Artificial intelligence will liberate creativity
Most people overlook one nuance about the rise of A.I.: Artificial intelligence actually makes creativity more viable and efficient. Creative professionals we survey at Adobe say they spend about half their time on tasks that don’t require creative inspiration at all — searching for the right stock photo, carefully applying a mask to an object, or removing a car from video footage. Artificial intelligence can take over these mundane tasks, saving creative pros time for more engaging — and lucrative — truly creative endeavors. And for the rest of us non-pros, artificial intelligence will help us find the right font, create designs with a sensibility for color and style we may lack, and translate or reformat our creations for different audiences and platforms automatically. So, while A.I. may replace many jobs, it also unlocks more creativity for professionals, as well as the masses.

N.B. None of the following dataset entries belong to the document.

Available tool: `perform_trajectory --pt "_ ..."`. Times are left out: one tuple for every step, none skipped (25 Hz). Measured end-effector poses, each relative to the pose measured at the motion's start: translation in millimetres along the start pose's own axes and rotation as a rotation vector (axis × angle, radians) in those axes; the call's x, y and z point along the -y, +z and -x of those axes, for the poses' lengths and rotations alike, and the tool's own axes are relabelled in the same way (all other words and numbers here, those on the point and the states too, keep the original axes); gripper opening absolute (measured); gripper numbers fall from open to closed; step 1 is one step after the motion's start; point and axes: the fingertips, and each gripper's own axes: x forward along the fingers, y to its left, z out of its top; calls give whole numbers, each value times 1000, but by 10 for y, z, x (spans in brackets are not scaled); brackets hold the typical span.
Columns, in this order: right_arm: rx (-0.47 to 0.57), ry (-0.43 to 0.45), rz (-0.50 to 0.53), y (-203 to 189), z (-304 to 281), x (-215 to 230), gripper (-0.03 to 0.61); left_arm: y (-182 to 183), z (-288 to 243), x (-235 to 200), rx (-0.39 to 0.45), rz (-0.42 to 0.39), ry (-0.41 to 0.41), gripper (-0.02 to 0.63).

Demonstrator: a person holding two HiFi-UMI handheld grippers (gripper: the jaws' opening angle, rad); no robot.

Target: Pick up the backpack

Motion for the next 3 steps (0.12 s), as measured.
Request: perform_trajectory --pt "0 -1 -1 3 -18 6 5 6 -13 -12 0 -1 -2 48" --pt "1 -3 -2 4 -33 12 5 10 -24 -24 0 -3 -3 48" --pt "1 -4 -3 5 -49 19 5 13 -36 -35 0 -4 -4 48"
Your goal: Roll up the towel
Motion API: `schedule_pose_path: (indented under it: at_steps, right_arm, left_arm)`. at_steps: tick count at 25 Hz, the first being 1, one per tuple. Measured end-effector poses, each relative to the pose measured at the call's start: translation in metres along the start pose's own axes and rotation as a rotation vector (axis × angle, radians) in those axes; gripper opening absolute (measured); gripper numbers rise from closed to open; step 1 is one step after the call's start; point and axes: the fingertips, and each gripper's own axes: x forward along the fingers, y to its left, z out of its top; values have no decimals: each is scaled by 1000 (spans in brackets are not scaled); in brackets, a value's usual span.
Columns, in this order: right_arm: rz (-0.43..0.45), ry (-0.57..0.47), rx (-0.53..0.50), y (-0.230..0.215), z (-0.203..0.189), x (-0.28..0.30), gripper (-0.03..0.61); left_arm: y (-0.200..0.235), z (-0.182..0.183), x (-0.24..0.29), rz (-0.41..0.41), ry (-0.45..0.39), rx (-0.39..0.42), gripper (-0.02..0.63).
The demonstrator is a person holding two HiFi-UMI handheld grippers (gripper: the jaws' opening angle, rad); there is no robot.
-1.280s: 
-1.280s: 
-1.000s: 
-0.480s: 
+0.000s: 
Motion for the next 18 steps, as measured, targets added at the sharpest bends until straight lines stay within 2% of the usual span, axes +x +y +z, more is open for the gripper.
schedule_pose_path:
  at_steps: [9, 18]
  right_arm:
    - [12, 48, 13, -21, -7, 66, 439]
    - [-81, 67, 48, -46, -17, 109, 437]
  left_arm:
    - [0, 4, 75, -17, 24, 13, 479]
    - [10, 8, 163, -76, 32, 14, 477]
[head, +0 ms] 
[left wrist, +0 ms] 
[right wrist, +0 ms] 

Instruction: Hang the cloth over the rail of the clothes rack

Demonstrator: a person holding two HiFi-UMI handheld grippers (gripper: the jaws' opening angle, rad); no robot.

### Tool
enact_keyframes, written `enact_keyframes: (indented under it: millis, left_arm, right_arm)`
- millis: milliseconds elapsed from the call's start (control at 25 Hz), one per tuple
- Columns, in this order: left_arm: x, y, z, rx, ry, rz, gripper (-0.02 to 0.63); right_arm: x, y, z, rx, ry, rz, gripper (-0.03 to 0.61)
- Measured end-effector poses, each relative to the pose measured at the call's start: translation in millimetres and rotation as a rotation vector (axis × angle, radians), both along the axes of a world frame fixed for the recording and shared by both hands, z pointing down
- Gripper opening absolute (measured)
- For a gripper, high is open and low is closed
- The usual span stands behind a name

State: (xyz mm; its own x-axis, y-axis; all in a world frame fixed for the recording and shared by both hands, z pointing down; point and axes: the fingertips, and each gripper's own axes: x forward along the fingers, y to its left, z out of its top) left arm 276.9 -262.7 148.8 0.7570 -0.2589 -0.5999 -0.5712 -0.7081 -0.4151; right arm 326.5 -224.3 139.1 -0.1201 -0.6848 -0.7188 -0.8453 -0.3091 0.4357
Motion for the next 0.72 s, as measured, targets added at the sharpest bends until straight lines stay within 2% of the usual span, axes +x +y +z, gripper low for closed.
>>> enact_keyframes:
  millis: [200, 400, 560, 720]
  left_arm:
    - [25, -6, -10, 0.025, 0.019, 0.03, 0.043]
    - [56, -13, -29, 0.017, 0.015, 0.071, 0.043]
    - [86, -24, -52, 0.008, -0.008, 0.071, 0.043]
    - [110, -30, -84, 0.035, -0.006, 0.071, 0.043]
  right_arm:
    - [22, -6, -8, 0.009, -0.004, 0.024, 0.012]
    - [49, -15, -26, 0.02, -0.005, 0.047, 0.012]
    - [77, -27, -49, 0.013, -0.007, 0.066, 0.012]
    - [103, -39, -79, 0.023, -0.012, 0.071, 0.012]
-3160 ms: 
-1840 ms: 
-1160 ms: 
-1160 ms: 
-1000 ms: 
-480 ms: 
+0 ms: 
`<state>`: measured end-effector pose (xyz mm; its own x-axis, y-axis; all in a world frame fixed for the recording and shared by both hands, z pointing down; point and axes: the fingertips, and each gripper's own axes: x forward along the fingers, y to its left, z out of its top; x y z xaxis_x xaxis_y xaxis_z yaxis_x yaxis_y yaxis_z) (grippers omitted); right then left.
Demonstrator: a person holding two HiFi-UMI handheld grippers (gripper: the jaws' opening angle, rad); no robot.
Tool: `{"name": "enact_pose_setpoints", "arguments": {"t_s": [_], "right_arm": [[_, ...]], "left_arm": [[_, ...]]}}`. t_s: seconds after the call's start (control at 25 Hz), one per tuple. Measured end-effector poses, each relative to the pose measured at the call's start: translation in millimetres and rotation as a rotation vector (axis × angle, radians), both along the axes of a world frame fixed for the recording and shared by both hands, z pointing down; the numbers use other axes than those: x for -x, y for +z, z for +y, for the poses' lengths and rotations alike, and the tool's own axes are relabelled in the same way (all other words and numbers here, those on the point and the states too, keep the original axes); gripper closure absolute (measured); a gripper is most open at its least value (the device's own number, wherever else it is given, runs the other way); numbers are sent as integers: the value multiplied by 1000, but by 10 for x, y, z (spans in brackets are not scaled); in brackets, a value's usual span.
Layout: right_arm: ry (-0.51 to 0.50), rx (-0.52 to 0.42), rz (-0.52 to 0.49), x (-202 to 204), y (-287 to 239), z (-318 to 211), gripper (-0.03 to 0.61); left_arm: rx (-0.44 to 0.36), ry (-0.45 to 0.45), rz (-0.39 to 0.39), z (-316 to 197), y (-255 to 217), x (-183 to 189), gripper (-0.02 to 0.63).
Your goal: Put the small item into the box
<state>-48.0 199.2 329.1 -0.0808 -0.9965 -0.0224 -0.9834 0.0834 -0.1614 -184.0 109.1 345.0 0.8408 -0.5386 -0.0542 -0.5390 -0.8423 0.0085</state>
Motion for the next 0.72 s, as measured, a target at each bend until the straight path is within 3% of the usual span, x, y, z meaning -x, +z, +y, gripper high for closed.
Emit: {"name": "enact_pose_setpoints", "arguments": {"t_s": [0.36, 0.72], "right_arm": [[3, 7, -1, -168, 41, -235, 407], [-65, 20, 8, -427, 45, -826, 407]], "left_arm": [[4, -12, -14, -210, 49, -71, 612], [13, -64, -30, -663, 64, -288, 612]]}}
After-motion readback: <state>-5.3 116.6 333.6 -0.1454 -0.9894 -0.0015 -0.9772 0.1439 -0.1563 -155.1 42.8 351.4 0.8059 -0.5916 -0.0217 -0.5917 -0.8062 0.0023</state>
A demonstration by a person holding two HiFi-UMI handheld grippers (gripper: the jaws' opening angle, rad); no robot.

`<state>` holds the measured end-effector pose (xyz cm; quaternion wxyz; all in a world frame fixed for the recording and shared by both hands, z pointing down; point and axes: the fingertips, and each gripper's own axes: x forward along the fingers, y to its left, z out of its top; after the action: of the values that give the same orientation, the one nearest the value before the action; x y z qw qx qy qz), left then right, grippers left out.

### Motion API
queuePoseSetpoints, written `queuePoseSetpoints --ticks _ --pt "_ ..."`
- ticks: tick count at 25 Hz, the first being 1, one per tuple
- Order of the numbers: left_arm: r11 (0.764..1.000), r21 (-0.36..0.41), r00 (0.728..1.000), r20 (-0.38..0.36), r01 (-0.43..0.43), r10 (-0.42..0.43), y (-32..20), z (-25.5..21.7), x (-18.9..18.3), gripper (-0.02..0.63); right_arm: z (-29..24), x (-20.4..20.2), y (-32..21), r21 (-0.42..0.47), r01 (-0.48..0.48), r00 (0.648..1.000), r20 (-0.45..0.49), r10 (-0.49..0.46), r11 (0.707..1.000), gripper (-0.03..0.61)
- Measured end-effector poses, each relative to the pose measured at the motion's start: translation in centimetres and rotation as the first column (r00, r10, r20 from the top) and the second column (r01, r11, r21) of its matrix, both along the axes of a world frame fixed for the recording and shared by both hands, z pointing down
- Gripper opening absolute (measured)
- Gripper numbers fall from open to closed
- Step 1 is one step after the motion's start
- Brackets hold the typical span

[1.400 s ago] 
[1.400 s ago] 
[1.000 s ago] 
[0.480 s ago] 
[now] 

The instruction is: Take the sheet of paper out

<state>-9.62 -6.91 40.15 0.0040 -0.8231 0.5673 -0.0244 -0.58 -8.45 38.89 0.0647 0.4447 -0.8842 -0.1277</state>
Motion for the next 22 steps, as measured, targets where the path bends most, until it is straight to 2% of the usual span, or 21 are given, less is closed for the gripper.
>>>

The enterprise creativity app boom
For the last few decades, one of the greatest technology trends in big enterprise has been the broad deployment of productivity applications. From CRM software to PowerPoint and Outlook, these products, with their formulas, templates, group architecture, and permissions, were designed to make us more efficient.
As creativity becomes more important to both company and employee success, the most vital software will be the applications that help you be more creative. Already, we’re seeing product managers and executives using prototyping tools like Adobe XD and other experience design tools to “show vs. tell” their ideas, creating interactive models that have the ability to make conversations focused and productive. Social media marketers are using products like Spark and Canva to create eye-grabbing graphics when professional designers aren’t available. And your everyday office worker is reaching beyond PowerPoint to find the right graphic. Everyone wants to express themselves visually, and creative forms of leadership, debate, persuasion, and marketing are popping up in more and more places.
The big unknowns in the era of creativity
A shift as massive as the Era of Creativity inevitably raises lots of questions that we will have to address. The biggest ones on my mind:
- How do we start appraising creative talent in the hiring process, beyond the creative disciplines?
- “What are the “Microsoft Word and Excel” of creativity, the applications that strip away complexity and hassle to make creativity accessible for everyone? How do we get those tools everywhere?”
- How do we accelerate the shift in consumer preferences toward uniqueness and creative alternatives in everyday purchase decisions?
None of these questions have easy answers. And there are many more to ask. But I’m incredibly optimistic about this next chapter in which we set aside our collective obsession with productivity, and allow our minds and imagination to breathe.